Может быть, мы так много думаем и размышляем об истории страны, об истории времени, потому что в ней хотим найти ответы на причины собственных неудач?

На праздничном ужине сидел напротив М. Перельмана, мужа Инны Макаровой, я знаю его уже лет десять. И весь вечер проговорили; публика, как и всегда, резвилась по своим законам — эдакий кинематограф всеобщей любви. Мы-то знаем, что это за любовь.

Миша, оказывается, в 51–53 годах консультировал — был главным хирургом Рыбинска — больницу лагеря в Переборах. В это же самое время отец сидел здесь в лагерях. Я сразу вспомнил путешествие два года назад на пароходе, пристань Переборы — отец уж умер. Все это ворожит в мой роман.

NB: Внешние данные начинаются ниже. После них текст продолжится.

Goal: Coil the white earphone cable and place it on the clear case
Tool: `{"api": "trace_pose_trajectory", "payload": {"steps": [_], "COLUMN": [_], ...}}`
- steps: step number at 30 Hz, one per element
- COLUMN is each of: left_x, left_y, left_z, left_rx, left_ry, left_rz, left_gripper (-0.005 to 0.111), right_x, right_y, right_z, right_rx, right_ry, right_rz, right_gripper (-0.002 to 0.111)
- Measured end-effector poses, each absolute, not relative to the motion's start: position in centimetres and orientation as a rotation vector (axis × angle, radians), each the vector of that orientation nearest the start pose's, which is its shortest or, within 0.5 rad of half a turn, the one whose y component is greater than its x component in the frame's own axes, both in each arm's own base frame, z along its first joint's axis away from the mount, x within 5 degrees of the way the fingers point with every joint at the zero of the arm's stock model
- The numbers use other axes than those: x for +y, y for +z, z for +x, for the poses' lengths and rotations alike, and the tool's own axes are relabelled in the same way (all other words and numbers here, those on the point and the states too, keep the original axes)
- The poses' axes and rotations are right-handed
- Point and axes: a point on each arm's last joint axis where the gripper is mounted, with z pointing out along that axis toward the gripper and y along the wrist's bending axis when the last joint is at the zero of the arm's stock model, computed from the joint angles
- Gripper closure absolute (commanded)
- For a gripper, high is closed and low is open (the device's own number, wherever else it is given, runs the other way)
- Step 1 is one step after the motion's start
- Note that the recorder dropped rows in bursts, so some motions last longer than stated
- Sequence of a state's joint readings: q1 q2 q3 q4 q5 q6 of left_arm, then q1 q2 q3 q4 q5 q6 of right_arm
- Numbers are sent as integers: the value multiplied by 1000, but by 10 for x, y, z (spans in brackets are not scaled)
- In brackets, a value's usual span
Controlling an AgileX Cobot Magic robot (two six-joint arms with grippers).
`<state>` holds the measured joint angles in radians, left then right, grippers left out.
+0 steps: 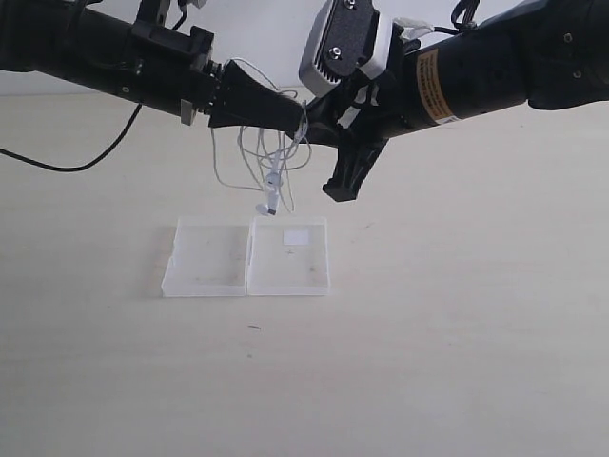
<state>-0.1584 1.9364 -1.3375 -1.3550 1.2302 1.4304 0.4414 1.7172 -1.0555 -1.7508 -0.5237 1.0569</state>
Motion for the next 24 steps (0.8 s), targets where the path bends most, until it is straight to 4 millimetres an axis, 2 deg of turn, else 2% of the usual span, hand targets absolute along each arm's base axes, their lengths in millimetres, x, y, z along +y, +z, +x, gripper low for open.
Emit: {"api": "trace_pose_trajectory", "payload": {"steps": [3, 12, 18, 20, 24], "left_x": [-143, -140, -137, -137, -136], "left_y": [237, 230, 225, 224, 222], "left_z": [366, 361, 360, 359, 359], "left_rx": [1957, 1983, 1980, 1985, 1993], "left_ry": [-1319, -1247, -1184, -1169, -1151], "left_rz": [1010, 1154, 1238, 1259, 1279], "left_gripper": [107, 107, 107, 107, 107], "right_x": [195, 198, 200, 199, 187], "right_y": [229, 230, 211, 211, 215], "right_z": [311, 306, 310, 313, 326], "right_rx": [1664, 1664, 1714, 1733, 1823], "right_ry": [405, 478, 518, 472, 273], "right_rz": [-1409, -1412, -1420, -1398, -1257], "right_gripper": [100, 100, 100, 100, 100]}}
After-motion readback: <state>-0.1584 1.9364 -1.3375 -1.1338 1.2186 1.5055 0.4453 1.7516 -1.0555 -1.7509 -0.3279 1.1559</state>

Из медицинских известий два удивительны. Реабилитирован Плетнев — знаменитый терапевт, лечащий врач Горького. Вот тебе и враги, уморившие классика литературы! Также Миша рассказал, как Бехтерев из Ленинграда приезжал в Москву консультировать Сталина. Это был единственный психиатр, который осматривал вождя. Надо еще, рассказывал Перельман, представить характер Бехтерева: в медицине для него существовал только больной, а не привходящие обстоятельства. Бехтерев поставил и зафиксировал диагноз: "угнетенное состояние, мания преследования и маниакально-депрессивный психоз" (приблизительно, по восприятию, не дословно). В тот же день Бехтерев уехал в Ленинград; на следующий день скончался. Вот это работа! А может быть, апокриф "героя"? Сейчас полагалось бы нацарапать роман.

Записал ли я, что Витя Симакин получил Госпремию РСФСР за "Вассу Железнову"? Очень за него рад.